[Recorded data]
::::::::

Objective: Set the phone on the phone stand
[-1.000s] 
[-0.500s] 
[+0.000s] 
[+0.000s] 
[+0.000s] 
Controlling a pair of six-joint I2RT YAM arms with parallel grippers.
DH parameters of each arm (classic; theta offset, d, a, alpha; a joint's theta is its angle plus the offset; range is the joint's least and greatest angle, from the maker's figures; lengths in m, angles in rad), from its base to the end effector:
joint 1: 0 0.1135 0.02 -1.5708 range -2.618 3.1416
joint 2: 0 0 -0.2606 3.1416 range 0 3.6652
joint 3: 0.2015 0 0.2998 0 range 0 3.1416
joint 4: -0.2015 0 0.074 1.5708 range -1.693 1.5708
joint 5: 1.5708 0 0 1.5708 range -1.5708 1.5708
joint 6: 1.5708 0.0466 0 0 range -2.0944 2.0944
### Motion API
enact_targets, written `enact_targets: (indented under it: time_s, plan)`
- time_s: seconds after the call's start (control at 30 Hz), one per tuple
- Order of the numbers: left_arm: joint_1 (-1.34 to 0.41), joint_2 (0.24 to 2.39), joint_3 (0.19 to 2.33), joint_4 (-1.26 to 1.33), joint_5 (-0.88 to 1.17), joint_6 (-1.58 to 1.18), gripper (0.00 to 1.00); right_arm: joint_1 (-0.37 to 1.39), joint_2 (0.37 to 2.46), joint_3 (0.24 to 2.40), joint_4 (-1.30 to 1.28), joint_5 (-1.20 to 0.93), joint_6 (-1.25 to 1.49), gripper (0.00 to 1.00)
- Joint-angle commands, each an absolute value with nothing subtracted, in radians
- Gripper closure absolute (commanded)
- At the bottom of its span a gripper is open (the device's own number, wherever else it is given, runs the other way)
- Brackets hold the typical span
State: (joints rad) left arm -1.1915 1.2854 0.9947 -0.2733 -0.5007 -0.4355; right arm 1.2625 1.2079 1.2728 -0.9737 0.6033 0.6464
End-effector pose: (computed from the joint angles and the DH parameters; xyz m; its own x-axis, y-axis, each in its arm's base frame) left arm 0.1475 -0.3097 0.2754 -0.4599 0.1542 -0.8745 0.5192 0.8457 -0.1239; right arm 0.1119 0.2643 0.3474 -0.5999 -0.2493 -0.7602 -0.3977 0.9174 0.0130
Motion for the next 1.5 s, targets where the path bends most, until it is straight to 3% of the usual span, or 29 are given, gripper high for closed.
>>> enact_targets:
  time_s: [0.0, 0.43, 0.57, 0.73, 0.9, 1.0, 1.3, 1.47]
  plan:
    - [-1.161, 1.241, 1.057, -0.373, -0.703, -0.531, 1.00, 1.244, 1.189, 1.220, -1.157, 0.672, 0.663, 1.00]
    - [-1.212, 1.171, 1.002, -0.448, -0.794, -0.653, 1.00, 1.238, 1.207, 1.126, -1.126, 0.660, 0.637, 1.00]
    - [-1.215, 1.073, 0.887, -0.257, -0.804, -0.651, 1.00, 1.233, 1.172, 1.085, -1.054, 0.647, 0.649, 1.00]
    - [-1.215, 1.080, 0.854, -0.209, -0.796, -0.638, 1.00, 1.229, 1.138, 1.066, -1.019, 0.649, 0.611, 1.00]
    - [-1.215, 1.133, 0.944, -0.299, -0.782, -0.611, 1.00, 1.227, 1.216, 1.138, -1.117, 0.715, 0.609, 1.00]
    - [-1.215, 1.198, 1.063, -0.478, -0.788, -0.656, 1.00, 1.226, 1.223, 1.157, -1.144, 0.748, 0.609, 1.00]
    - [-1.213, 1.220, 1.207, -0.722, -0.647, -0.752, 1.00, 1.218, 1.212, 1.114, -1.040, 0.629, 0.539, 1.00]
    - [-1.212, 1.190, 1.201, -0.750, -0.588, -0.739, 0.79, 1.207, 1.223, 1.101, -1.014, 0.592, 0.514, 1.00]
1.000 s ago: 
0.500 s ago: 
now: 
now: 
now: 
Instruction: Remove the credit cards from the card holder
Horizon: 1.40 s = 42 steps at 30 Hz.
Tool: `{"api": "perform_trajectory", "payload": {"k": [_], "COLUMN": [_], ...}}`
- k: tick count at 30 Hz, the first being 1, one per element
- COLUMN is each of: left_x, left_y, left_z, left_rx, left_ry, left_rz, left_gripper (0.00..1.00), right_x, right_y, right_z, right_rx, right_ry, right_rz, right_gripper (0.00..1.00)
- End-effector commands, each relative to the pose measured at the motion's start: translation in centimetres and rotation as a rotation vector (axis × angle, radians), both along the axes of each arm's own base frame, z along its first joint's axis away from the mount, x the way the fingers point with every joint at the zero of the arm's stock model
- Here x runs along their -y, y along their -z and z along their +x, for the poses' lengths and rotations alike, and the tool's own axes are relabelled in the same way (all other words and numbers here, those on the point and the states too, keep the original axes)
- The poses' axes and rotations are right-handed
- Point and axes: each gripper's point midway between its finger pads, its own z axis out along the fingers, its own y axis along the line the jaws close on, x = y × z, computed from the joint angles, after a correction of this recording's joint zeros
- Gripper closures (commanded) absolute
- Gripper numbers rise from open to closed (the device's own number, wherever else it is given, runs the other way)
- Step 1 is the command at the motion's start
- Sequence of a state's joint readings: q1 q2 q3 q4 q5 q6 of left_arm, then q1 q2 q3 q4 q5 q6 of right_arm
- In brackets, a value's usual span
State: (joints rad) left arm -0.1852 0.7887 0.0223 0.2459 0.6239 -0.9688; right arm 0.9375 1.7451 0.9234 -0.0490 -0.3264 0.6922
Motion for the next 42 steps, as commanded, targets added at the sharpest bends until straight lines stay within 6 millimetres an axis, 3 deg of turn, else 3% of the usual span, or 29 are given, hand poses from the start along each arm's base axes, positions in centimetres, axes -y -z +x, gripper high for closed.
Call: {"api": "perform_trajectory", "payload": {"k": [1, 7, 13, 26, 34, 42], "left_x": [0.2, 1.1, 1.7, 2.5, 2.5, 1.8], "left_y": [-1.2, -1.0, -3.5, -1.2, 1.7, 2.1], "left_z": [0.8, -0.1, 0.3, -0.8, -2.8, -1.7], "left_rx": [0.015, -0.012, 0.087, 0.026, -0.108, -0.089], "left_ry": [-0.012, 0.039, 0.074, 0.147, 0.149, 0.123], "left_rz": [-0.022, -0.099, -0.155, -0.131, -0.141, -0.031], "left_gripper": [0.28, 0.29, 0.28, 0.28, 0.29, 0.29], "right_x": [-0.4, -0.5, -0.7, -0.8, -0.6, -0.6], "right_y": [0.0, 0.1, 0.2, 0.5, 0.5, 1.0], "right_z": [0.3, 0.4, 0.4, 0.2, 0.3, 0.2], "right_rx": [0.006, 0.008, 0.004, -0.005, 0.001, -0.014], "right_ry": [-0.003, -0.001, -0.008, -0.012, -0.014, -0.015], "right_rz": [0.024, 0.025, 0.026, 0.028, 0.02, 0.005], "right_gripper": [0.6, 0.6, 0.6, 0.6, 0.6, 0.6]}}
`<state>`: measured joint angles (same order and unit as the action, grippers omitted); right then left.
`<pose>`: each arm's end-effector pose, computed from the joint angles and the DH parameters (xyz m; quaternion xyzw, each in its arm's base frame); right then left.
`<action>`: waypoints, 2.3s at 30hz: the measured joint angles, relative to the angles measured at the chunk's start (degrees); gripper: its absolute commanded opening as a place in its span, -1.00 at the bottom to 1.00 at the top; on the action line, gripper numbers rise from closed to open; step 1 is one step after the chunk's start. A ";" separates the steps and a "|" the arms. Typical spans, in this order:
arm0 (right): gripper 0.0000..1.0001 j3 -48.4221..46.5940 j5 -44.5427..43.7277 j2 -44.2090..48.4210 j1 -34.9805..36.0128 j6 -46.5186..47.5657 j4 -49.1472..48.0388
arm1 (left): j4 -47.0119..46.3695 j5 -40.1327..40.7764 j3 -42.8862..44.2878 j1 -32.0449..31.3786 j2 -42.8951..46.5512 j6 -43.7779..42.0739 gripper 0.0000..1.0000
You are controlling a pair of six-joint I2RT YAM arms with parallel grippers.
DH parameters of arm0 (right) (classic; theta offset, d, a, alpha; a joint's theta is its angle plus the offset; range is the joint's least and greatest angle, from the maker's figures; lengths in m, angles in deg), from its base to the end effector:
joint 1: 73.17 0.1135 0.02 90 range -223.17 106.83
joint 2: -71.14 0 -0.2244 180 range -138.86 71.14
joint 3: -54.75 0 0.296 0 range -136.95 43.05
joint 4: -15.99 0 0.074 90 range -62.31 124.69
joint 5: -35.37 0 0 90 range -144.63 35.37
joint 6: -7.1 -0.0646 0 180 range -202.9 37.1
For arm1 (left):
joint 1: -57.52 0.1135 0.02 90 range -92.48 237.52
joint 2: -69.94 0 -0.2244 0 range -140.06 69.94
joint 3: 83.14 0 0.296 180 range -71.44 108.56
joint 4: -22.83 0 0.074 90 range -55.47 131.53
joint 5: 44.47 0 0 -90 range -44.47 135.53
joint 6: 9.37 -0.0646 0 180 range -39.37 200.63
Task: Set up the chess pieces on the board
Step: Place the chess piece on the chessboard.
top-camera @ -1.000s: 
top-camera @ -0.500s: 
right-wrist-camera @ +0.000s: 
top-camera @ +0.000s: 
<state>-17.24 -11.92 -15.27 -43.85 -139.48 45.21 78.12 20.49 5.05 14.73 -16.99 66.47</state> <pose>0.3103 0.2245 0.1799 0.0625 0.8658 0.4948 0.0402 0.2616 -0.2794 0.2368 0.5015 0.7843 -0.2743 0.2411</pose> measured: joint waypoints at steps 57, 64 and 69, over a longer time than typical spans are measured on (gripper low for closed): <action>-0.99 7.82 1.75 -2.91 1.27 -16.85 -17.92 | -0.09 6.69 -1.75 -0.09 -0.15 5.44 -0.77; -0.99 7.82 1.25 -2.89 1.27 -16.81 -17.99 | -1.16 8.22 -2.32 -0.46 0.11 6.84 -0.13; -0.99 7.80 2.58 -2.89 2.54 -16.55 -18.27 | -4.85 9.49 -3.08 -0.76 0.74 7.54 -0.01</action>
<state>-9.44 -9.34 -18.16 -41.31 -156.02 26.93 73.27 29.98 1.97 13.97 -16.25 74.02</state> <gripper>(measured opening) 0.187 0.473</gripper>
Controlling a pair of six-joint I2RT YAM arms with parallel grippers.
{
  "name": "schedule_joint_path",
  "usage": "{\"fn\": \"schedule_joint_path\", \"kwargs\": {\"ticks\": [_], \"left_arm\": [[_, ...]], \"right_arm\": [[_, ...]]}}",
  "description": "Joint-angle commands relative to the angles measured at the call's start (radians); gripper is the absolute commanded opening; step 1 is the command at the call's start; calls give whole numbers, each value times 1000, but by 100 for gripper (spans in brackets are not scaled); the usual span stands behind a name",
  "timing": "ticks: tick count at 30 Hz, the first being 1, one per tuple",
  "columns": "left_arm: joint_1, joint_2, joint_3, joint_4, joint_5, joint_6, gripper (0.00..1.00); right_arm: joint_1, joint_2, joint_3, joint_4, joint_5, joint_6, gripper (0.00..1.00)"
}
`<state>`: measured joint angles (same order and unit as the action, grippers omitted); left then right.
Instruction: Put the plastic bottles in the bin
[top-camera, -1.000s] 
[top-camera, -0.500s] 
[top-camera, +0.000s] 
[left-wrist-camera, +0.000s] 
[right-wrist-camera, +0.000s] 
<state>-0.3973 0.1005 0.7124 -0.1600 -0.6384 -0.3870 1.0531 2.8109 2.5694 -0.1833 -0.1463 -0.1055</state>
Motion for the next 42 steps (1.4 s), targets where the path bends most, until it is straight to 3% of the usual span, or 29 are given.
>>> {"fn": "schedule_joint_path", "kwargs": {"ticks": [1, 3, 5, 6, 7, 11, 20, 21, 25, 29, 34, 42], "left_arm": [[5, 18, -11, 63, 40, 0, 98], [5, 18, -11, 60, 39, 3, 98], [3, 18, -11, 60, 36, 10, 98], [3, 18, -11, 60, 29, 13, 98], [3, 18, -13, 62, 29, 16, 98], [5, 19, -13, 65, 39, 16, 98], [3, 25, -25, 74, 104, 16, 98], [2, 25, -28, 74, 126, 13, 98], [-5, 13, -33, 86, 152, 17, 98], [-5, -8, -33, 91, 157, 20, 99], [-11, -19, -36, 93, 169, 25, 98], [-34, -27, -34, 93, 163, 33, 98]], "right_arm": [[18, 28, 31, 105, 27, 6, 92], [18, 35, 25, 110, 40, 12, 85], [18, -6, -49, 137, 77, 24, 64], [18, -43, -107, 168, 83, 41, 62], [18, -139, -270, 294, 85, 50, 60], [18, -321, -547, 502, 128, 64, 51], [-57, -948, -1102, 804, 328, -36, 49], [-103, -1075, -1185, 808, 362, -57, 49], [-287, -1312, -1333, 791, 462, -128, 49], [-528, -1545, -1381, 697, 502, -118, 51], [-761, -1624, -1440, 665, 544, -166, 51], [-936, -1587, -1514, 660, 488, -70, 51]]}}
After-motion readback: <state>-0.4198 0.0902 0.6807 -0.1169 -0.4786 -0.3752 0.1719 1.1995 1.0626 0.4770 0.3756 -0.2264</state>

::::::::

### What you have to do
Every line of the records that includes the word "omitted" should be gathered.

### Exercise result
`<state>`: measured joint angles (same order and unit as the action, grippers omitted); right then left.
`<state>`: measured joint angles (same order and unit as the action, grippers omitted); left then right.

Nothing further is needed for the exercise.